• [What you are asked to do]: The full listing is to be returned exactly as given, but without pictures.
________________
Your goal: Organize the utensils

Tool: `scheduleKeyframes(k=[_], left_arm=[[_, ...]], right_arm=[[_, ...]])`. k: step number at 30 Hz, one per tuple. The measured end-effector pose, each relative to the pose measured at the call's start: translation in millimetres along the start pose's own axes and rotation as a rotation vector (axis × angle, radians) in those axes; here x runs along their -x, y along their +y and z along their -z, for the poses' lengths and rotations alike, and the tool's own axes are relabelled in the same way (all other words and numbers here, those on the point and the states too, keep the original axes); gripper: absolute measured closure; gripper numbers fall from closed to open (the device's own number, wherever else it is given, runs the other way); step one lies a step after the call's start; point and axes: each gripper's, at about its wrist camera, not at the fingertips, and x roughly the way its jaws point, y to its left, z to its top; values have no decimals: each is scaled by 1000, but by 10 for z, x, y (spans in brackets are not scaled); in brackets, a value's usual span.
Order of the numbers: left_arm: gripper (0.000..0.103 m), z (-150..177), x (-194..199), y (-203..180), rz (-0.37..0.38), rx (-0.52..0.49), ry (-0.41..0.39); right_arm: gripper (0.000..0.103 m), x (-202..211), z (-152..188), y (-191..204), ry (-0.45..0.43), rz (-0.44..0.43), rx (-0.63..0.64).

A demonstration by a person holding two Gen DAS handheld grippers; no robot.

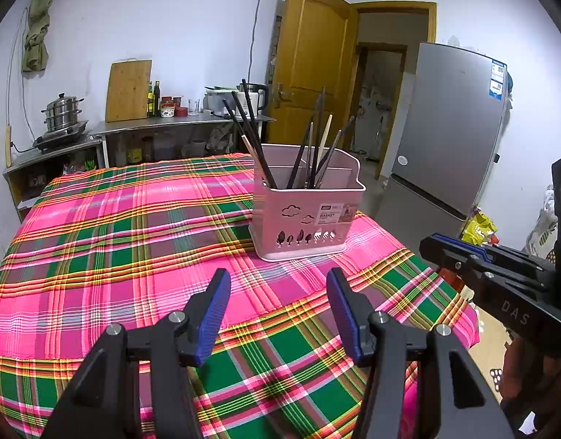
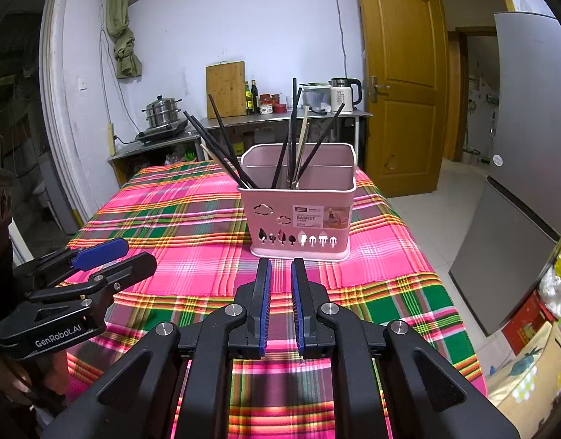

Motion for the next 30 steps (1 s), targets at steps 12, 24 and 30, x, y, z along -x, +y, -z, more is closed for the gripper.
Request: scheduleKeyframes(k=[12,24,30], left_arm=[[46,29,14,42,2,-5,4],[46,65,-14,25,3,-27,25],[46,76,-56,-20,4,-43,37]], right_arm=[[92,-2,11,-11,1,-1,-1],[92,-11,10,-13,4,0,-1],[92,-16,32,-20,7,1,-2]])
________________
• [The completed task]:
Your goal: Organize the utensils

Tool: `scheduleKeyframes(k=[_], left_arm=[[_, ...]], right_arm=[[_, ...]])`. k: step number at 30 Hz, one per tuple. The measured end-effector pose, each relative to the pose measured at the call's start: translation in millimetres along the start pose's own axes and rotation as a rotation vector (axis × angle, radians) in those axes; here x runs along their -x, y along their +y and z along their -z, for the poses' lengths and rotations alike, and the tool's own axes are relabelled in the same way (all other words and numbers here, those on the point and the states too, keep the original axes); gripper: absolute measured closure; gripper numbers fall from closed to open (the device's own number, wherever else it is given, runs the other way); step one lies a step after the call's start; point and axes: each gripper's, at about its wrist camera, not at the fingertips, and x roughly the way its jaws point, y to its left, z to its top; values have no decimals: each is scaled by 1000, but by 10 for z, x, y (spans in brackets are not scaled); in brackets, a value's usual span.
Order of the numbers: left_arm: gripper (0.000..0.103 m), z (-150..177), x (-194..199), y (-203..180), rz (-0.37..0.38), rx (-0.52..0.49), ry (-0.41..0.39); right_arm: gripper (0.000..0.103 m), x (-202..211), z (-152..188), y (-191..204), ry (-0.45..0.43), rz (-0.44..0.43), rx (-0.63..0.64).

A demonstration by a person holding two Gen DAS handheld grippers; no robot.


Motion for the next 30 steps (1 s), targets at steps 12, 24 and 30, x, y, z along -x, +y, -z, more is closed for the gripper.
Request: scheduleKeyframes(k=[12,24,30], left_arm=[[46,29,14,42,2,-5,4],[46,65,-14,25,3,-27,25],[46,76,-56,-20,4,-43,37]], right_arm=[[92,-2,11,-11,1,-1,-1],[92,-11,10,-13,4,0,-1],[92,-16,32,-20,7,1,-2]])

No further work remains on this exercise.